*Description of the task*: Write only the number of lines in the data that contain the word "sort".

*Recorded data*:
------------------------

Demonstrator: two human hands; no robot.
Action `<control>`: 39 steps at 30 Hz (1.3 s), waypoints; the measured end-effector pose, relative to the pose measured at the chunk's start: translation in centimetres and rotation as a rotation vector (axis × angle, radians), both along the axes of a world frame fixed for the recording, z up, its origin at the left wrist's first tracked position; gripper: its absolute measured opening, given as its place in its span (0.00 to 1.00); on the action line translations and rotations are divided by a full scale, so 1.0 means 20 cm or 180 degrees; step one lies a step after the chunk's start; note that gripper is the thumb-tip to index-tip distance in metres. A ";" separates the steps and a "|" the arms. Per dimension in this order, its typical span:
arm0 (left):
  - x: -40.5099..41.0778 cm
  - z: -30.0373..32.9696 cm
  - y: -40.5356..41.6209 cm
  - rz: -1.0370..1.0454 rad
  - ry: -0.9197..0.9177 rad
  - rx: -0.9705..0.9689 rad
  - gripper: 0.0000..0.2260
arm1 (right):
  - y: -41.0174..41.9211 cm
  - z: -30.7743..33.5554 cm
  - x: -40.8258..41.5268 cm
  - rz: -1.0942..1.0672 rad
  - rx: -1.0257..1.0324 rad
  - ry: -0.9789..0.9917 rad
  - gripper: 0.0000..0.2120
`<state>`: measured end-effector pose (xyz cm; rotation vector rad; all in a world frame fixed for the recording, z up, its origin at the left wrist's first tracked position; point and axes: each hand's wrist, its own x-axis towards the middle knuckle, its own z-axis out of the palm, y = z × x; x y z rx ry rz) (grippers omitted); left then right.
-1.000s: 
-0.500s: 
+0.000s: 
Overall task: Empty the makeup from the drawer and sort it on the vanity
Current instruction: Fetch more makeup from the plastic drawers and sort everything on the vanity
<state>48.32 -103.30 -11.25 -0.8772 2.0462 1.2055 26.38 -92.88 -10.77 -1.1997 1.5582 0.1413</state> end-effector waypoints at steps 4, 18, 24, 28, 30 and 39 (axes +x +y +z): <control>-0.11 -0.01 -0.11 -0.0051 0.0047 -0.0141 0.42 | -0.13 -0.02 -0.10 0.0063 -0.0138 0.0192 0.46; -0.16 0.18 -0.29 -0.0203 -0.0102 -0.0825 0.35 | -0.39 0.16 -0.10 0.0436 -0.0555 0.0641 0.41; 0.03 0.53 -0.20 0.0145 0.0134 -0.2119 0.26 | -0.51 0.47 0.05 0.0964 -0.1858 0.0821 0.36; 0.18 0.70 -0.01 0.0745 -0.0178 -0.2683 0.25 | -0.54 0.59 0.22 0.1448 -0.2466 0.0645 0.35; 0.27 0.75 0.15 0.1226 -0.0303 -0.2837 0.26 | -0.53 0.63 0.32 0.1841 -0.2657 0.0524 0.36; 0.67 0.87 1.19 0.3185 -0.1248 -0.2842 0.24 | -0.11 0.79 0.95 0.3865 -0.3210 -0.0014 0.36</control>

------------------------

*Output below*: 2